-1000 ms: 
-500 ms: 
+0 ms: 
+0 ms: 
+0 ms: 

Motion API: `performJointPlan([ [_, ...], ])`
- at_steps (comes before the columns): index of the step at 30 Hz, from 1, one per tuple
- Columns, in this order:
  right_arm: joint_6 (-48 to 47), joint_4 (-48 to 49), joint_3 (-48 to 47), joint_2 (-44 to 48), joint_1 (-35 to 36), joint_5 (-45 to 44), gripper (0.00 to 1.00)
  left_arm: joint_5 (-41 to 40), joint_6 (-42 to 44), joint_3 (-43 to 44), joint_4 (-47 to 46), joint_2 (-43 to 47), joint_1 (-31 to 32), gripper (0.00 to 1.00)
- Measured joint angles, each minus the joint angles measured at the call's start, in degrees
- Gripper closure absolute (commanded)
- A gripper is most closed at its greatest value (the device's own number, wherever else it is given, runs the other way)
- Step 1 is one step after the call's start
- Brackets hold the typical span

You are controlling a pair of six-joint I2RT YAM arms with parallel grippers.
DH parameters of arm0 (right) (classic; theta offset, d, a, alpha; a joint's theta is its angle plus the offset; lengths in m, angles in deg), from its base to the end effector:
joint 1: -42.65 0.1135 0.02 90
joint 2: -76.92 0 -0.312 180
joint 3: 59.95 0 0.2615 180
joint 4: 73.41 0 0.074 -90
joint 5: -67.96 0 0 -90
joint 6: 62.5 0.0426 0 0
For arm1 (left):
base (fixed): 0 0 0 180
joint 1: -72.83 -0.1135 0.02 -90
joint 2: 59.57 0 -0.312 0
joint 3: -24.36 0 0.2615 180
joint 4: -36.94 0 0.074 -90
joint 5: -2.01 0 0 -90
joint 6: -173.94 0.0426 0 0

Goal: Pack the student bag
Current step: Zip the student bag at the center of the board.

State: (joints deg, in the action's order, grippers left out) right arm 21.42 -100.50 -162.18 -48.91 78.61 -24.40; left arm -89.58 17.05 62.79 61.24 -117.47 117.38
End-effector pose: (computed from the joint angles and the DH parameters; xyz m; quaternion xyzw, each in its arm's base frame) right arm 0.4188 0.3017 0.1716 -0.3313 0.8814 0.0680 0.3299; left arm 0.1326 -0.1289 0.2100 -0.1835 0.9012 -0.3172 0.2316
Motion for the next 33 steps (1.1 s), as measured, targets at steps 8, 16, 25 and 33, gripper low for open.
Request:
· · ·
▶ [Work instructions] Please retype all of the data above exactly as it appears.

▶ [Exercise answer]
-1000 ms: 
-500 ms: 
+0 ms: 
+0 ms: 
+0 ms: 

Motion API: `performJointPlan([ [_, ...], ])`
- at_steps (comes before the columns): index of the step at 30 Hz, from 1, one per tuple
- Columns, in this order:
  right_arm: joint_6 (-48 to 47), joint_4 (-48 to 49), joint_3 (-48 to 47), joint_2 (-44 to 48), joint_1 (-35 to 36), joint_5 (-45 to 44), gripper (0.00 to 1.00)
  left_arm: joint_5 (-41 to 40), joint_6 (-42 to 44), joint_3 (-43 to 44), joint_4 (-47 to 46), joint_2 (-43 to 47), joint_1 (-31 to 32), gripper (0.00 to 1.00)
- Measured joint angles, each minus the joint angles measured at the call's start, in degrees
- Gripper closure absolute (commanded)
- A gripper is most closed at its greatest value (the device's own number, wherever else it is given, runs the other way)
- Step 1 is one step after the call's start
- Brackets hold the typical span

You are controlling a pair of six-joint I2RT YAM arms with parallel grippers.
DH parameters of arm0 (right) (classic; theta offset, d, a, alpha; a joint's theta is its angle plus the offset; lengths in m, angles in deg), from its base to the end effector:
joint 1: -42.65 0.1135 0.02 90
joint 2: -76.92 0 -0.312 180
joint 3: 59.95 0 0.2615 180
joint 4: 73.41 0 0.074 -90
joint 5: -67.96 0 0 -90
joint 6: 62.5 0.0426 0 0
For arm1 (left):
base (fixed): 0 0 0 180
joint 1: -72.83 -0.1135 0.02 -90
joint 2: 59.57 0 -0.312 0
joint 3: -24.36 0 0.2615 180
joint 4: -36.94 0 0.074 -90
joint 5: -2.01 0 0 -90
joint 6: -173.94 0.0426 0 0

Goal: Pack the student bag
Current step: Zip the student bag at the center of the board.

State: (joints deg, in the action's order, grippers left out) right arm 21.42 -100.50 -162.18 -48.91 78.61 -24.40; left arm -89.58 17.05 62.79 61.24 -117.47 117.38
End-effector pose: (computed from the joint angles and the DH parameters; xyz m; quaternion xyzw, each in its arm's base frame) right arm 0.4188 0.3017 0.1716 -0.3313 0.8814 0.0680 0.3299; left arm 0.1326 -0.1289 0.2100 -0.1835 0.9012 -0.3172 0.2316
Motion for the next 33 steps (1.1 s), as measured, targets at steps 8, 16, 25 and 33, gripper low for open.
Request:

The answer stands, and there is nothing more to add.